In these histograms with density curves, one can see that more females scored between 0 and 1 for a final grade than males did. However, it appears that the total percentage of females and males final grade score that lay between 7 and 16 is just about equal. You can see this in the two scatterplots above as well. The density curve supports this as well with the most density being at Final Grade 11 which is equal to the median for both datasets.

hist(student_math.GP_F$FinalGrade, xlab = "Math Final Grade 0 to 20 - Female", main = "Female Final Grade", prob = TRUE)
df <- density(student_math.GP_F$FinalGrade)
lines(df, lwd=1, col = "red")

Density plots for the male and female math datasets

densityplot( ~ student_math.GP_M$FinalGrade, data = student_math, xlab = "Math Final Grade - Male")

The density plot is my favorite because it immediately shows just how close to identical is the performance of male and females students in this math class. If it were not for the labels one could not tell which is the female graph and which is the male. These density plots show exactly what is explained in the historgram with density curve above.

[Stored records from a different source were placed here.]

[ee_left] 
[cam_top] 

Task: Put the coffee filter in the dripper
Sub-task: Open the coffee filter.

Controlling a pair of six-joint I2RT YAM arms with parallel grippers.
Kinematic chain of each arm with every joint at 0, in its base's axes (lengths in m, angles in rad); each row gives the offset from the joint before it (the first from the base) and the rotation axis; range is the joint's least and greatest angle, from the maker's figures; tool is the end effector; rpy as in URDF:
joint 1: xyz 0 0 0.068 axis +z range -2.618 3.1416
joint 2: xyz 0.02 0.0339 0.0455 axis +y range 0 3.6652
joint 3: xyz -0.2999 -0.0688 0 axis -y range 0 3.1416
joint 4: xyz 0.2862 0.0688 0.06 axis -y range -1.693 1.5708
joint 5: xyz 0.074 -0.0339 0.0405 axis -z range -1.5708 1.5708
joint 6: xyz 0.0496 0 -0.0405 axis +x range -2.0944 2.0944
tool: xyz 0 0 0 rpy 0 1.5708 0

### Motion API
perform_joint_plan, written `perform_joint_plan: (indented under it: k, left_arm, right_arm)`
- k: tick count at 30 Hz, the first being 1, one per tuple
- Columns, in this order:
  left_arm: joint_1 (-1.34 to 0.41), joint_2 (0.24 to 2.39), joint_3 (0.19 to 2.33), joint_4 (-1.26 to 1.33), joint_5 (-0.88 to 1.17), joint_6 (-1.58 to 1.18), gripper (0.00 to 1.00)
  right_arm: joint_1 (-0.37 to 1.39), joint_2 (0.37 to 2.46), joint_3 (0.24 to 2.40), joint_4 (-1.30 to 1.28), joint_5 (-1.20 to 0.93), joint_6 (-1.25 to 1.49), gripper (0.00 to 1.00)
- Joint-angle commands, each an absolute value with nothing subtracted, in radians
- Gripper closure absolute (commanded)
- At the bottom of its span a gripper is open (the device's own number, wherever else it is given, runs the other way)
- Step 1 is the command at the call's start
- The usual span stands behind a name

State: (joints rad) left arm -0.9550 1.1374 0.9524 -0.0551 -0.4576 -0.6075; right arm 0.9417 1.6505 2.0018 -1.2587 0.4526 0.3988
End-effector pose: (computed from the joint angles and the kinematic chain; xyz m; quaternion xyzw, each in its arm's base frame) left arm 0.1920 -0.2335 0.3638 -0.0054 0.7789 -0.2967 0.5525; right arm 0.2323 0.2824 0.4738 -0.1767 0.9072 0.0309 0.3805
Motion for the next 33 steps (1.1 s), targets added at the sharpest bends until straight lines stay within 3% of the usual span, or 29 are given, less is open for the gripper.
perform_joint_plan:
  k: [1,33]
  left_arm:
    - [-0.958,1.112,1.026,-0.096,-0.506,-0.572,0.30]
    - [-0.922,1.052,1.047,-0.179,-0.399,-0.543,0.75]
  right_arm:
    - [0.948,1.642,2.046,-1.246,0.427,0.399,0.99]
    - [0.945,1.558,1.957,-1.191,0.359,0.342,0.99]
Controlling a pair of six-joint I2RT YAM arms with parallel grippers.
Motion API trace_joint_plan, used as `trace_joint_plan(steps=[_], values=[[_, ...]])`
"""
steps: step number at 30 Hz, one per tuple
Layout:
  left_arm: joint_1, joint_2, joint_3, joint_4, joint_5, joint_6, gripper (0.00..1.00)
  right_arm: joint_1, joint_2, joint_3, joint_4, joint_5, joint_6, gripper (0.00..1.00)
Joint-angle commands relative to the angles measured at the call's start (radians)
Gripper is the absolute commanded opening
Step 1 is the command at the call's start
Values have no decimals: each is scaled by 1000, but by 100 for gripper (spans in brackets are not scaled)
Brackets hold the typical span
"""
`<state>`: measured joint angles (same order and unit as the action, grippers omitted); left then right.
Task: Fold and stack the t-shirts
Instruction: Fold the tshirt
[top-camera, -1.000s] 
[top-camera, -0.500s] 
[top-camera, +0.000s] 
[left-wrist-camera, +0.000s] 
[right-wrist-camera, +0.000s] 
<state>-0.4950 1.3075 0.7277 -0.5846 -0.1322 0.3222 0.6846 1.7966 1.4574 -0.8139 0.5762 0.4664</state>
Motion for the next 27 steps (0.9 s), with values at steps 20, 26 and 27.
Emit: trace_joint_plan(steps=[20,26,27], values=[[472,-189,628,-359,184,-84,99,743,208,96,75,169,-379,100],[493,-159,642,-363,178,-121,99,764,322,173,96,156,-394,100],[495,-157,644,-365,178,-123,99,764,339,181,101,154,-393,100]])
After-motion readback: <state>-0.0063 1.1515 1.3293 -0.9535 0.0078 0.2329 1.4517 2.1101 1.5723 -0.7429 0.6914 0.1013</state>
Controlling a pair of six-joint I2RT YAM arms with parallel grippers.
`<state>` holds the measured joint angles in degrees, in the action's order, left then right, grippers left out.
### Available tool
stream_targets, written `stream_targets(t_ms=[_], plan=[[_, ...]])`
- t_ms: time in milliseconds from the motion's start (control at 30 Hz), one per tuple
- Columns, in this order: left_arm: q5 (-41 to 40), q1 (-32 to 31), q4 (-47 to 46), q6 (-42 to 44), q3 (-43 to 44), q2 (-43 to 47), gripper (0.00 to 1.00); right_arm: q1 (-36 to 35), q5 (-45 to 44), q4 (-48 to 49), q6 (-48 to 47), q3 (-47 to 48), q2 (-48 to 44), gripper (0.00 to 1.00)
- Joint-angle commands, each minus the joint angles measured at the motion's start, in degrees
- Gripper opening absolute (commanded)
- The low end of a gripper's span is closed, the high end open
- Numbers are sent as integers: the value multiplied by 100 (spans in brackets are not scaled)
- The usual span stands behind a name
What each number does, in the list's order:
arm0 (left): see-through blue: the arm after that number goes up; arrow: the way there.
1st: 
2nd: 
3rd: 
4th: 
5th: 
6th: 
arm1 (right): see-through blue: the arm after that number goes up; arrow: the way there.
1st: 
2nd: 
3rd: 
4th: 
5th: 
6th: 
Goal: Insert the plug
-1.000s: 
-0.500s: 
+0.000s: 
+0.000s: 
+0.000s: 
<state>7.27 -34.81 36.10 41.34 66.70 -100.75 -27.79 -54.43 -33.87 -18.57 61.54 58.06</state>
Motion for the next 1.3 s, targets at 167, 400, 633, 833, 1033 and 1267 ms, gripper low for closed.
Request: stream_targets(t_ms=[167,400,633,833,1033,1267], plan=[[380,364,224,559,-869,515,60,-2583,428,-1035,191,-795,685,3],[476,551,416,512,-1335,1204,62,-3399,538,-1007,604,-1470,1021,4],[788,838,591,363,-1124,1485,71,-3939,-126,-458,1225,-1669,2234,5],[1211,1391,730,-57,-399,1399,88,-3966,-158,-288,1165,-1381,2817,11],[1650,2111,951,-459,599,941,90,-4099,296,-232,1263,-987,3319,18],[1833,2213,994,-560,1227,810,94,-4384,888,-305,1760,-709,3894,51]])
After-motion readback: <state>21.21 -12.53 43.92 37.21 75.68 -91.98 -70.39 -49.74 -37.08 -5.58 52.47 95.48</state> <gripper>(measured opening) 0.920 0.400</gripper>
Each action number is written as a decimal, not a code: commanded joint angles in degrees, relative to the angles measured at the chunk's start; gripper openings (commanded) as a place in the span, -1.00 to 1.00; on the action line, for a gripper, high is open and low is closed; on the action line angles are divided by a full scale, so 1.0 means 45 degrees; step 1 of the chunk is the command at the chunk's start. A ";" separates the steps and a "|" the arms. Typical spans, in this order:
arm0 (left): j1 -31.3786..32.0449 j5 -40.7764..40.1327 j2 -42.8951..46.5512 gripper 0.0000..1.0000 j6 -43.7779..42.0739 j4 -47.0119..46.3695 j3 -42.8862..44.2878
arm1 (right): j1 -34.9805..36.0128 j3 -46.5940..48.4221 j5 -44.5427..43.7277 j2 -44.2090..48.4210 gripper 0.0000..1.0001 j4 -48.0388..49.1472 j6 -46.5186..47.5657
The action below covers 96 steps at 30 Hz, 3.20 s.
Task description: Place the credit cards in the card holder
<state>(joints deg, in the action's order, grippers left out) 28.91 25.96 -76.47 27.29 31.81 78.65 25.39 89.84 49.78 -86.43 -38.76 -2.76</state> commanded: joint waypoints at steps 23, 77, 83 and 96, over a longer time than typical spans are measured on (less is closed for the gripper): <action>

densityplot( ~ student_math.GP_F$FinalGrade, data = student_math, xlab = "Math Final Grade - Female")

BONUS - place the original .csv in a github file and have R read from the link. This will be a very useful skill as you progress in your data science education and career.

library(RCurl)
filename <- getURL("https://raw.githubusercontent.com/audiorunner13/Masters-Coursework/main/student_mat.csv")
student_mat_bonus <- read.csv(text = filename)
head(student_mat_bonus, 10)